On questioning by lawyers from the IBP-Davao City Chapter, Union of Peoples’ Lawyers in Mindanao (UPLM) and Free Legal Assistance Group (FLAG), which acted as counsels of Bebelita, Luicito admitted that he can hardly read, even the Visayan translations of his affidavit. When asked who prepared his affidavit, Luicito pointed to a lawyer representing the military, who prepared it inside a military camp in Davao City.
Luicito was obviously under “duress.” In fact, Sheriff Serge Tupas claimed that Luicito was presented as “detainee” to him by Obat when he served the writ of amparo.
The hearing lasted less than two hours. Judge Robillo then declared that Luicito can now “move freely” without further restrictions on his liberty and security.
Luicito initially declared he wanted to be under Obat’s custody. Yet, after the hearing, when lawyer Manuel Quibod, IBP-Davao City president, thoroughly explained the extent of Judge Robillo’s order, Luicito told his military escorts that he decided to be with his mother Bebelita. Quibod, by then, already knew why Luicito “changed” his decision.
Then, barely an hour after he regained his “freedom,” Luicito showed to his mother, siblings and members of Karapatan the “real” reasons behind his court testimony: cigarette burn marks on his neck and back and his severely scarred ankles, which days before had been tied with wires.
He also recalled several occasions during his captivity that he was blindfolded and severely beaten by his captors. At one instance, the severe beatings caused him to urinate and defecate in his pants. Apparently the indignity done to him was not enough, he was also forced to swallow his own feces. He also recalled an instance where his head was wrapped with hot pepper-laced cellophane, causing a severe burning sensation on his nose, eyes and entire face, while he gasped for breath.

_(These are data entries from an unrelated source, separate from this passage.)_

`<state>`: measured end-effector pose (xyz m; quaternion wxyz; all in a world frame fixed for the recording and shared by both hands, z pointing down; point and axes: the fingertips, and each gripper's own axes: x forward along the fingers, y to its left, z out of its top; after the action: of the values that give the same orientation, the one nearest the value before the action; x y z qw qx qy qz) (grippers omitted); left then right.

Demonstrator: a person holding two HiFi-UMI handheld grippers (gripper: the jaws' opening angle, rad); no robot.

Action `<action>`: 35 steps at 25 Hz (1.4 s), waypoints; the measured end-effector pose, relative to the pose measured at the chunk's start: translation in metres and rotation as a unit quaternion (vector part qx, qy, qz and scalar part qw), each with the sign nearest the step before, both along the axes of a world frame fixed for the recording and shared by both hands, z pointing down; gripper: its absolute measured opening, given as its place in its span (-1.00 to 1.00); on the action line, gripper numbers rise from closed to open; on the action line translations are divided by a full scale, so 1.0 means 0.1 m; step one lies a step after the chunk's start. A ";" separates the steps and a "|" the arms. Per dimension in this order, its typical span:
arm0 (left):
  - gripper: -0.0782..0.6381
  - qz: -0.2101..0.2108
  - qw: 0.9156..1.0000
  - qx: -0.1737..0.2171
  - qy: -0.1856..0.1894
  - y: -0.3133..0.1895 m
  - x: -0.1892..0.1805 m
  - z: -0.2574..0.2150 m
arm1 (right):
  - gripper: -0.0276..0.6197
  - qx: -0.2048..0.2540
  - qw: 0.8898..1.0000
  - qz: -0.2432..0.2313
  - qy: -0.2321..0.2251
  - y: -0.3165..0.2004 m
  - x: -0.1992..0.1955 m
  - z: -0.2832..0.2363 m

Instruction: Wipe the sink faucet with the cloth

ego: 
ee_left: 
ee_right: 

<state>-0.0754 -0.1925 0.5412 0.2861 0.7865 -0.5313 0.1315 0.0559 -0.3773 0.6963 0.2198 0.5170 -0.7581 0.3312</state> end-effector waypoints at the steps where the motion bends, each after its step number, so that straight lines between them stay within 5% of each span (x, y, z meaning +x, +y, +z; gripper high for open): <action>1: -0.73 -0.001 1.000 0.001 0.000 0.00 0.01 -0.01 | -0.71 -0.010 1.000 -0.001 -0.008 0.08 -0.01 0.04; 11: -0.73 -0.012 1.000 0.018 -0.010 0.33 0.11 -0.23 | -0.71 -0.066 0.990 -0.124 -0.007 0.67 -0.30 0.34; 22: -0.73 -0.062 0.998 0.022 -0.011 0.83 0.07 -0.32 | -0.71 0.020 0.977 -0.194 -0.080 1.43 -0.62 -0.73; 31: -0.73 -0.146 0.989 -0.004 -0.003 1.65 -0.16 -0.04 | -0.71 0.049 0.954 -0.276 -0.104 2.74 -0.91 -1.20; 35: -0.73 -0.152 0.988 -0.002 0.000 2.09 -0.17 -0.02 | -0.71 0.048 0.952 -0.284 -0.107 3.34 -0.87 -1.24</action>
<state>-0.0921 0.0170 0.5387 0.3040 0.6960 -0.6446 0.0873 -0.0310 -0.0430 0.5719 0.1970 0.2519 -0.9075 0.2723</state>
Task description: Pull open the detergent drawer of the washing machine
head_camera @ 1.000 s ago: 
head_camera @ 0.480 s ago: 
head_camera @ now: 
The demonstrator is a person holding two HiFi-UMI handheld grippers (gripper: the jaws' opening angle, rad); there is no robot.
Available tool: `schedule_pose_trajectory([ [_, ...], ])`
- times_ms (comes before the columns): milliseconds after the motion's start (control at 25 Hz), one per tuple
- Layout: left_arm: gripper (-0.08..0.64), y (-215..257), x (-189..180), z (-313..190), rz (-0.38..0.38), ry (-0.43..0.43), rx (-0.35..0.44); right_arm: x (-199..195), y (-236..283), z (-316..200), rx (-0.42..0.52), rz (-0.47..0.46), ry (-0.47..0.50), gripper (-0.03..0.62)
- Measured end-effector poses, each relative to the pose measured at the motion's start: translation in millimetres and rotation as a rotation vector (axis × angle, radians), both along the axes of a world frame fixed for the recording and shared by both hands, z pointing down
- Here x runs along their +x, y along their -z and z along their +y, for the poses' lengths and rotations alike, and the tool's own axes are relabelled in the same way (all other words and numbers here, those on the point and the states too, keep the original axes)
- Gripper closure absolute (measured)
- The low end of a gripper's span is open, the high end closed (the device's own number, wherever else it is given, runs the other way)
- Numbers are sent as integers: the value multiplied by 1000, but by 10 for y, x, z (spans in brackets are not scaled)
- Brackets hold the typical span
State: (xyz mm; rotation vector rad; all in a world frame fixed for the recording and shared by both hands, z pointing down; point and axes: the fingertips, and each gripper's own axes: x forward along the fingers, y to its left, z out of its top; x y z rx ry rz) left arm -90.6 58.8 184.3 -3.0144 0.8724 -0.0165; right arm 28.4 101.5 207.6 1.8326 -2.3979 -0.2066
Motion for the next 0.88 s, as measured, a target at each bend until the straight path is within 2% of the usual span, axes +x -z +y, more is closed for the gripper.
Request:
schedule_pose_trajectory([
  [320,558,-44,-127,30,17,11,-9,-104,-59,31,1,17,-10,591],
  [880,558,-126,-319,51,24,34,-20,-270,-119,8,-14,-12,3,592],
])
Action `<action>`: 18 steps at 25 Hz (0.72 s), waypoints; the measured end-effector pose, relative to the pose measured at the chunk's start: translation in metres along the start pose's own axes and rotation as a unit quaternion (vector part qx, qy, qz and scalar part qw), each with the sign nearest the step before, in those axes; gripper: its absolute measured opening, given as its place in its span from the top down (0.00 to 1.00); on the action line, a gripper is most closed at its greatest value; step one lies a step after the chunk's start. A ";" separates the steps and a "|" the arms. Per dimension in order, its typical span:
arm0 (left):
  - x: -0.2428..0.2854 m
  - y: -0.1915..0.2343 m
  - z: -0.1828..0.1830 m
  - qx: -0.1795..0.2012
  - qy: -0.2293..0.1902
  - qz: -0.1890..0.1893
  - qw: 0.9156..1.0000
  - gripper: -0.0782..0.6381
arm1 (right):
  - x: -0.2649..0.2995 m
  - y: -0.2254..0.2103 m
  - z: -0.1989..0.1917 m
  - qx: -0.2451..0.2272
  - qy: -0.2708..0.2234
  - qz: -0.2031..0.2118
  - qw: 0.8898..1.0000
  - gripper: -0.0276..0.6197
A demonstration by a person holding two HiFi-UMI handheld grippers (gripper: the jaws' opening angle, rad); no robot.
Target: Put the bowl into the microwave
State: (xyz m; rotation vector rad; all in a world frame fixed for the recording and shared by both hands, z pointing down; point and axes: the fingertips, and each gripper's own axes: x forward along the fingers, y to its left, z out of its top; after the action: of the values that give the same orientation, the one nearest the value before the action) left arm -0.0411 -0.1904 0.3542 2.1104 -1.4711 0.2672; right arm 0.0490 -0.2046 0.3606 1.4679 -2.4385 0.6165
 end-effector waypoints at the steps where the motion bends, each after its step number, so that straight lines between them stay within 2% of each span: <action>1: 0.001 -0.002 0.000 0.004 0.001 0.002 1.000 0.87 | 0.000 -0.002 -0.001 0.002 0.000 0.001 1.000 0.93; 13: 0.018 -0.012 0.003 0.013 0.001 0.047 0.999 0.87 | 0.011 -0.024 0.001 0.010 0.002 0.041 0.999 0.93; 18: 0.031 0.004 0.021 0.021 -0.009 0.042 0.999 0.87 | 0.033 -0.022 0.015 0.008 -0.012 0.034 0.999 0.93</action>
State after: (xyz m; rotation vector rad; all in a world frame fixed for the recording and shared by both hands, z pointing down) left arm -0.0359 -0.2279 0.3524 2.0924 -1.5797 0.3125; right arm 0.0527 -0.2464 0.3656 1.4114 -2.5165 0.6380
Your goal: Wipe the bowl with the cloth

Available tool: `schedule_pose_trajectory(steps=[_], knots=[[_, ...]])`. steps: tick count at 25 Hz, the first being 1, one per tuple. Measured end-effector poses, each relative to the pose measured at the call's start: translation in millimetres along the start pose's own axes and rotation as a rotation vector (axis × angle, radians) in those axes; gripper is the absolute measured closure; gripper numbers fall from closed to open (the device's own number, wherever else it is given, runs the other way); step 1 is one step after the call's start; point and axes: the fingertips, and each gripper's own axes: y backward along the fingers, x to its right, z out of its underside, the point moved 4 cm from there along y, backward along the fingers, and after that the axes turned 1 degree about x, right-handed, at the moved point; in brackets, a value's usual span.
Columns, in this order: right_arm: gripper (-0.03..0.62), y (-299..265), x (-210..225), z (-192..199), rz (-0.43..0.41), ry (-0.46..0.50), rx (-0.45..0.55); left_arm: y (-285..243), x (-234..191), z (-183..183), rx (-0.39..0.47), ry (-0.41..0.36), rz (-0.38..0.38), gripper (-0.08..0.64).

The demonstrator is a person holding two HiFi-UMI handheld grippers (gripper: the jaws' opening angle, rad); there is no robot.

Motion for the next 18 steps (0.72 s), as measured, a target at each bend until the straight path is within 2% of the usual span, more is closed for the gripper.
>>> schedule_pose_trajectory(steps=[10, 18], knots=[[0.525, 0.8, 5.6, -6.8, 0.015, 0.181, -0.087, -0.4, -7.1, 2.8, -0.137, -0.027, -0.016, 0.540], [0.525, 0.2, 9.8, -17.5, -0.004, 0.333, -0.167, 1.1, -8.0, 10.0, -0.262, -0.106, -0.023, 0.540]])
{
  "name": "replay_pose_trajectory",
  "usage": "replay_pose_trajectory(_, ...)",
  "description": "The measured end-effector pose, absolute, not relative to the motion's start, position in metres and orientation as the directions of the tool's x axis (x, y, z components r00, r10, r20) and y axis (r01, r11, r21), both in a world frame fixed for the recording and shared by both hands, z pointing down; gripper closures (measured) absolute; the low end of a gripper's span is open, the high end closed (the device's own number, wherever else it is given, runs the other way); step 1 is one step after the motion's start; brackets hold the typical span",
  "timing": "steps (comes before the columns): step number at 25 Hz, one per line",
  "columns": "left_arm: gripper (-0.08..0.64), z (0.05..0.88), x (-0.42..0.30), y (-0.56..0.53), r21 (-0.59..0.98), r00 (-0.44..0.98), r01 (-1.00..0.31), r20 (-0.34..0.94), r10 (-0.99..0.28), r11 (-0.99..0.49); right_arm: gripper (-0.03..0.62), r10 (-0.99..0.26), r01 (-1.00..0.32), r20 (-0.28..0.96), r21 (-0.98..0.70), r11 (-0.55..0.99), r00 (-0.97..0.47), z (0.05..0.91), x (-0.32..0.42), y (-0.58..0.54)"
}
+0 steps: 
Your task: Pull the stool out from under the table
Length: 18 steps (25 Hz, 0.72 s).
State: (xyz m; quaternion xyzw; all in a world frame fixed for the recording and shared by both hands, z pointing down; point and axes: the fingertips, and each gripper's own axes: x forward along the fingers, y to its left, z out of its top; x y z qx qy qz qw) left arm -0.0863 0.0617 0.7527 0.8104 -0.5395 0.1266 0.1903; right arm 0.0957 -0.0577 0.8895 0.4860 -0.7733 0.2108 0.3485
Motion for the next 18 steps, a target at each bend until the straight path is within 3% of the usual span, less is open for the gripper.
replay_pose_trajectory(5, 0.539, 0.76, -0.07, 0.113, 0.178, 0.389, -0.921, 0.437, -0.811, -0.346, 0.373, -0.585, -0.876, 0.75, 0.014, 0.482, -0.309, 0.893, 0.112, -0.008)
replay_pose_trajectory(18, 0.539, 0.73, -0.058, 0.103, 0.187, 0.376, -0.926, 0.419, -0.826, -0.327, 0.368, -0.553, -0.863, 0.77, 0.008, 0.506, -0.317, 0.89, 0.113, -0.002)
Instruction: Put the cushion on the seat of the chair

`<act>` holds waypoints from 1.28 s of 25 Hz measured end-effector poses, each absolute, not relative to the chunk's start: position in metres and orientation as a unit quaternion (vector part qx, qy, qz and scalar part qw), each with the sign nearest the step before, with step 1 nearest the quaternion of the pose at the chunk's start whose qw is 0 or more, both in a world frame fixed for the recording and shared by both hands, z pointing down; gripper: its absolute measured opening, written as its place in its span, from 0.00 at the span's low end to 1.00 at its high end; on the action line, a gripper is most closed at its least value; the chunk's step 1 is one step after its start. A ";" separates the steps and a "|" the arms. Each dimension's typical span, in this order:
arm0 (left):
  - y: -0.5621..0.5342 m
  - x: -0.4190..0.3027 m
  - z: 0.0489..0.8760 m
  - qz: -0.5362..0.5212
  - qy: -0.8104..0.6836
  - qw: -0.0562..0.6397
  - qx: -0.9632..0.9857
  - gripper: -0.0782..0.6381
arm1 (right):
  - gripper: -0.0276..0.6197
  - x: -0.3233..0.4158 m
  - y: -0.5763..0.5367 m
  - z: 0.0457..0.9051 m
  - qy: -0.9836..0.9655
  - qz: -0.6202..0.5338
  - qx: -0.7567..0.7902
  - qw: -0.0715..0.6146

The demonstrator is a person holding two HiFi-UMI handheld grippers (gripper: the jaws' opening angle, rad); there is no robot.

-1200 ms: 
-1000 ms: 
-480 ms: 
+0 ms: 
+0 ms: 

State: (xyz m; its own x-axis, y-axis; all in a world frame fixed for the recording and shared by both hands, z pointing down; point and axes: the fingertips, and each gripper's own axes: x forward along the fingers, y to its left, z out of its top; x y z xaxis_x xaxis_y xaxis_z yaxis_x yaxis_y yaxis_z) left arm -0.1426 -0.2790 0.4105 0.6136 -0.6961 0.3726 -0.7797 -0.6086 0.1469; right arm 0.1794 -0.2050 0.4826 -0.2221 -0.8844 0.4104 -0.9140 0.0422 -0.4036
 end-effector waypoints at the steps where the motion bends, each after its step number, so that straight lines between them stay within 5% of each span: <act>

Luicito admitted that he was “too scared and confused,” thus, he agreed to follow the instructions of his captors during the hearing of the writ. “They told me that I should tell the court what they wanted me to say so that no one gets hurt … but all that was said was not true.” He was relating his ordeal by bits and pieces, at times in tears. He does not want to go back to their place, Luicito said, the trauma of his 20-day captivity sadly etched on his face.
Luicito’s amparo application was the second one filed by the IBP, UPLM and FLAG in Mindanao, following the writ’s introduction by the Supreme Court as a remedy for extra-judicial killings and enforced disappearances. The first one was filed in Pagadian City, which resulted in the release Nov. 7 of Ruel Muñasque, a leader of the Christian Youth Fellowship-United Church of Christ in the Philippines and Bayan Muna organizer, after 14 days in military custody. Just like Luicito, Muñasque initially claimed that he voluntarily surrendered to the military but later recanted in court.
Incidentally, Luicito’s amparo application was filed and granted a day after Chief Justice Reynato Puno lectured judges, prosecutors, lawyers, police and military officials in Davao City on the significance of the writ in the protection of human rights. Puno also urged the public to “use amparo” because it is “free” since no docket fee is required.
Indeed, amparo turned out to be not only free but, more importantly, powerful enough to secure the freedom of Luicito and Ruel.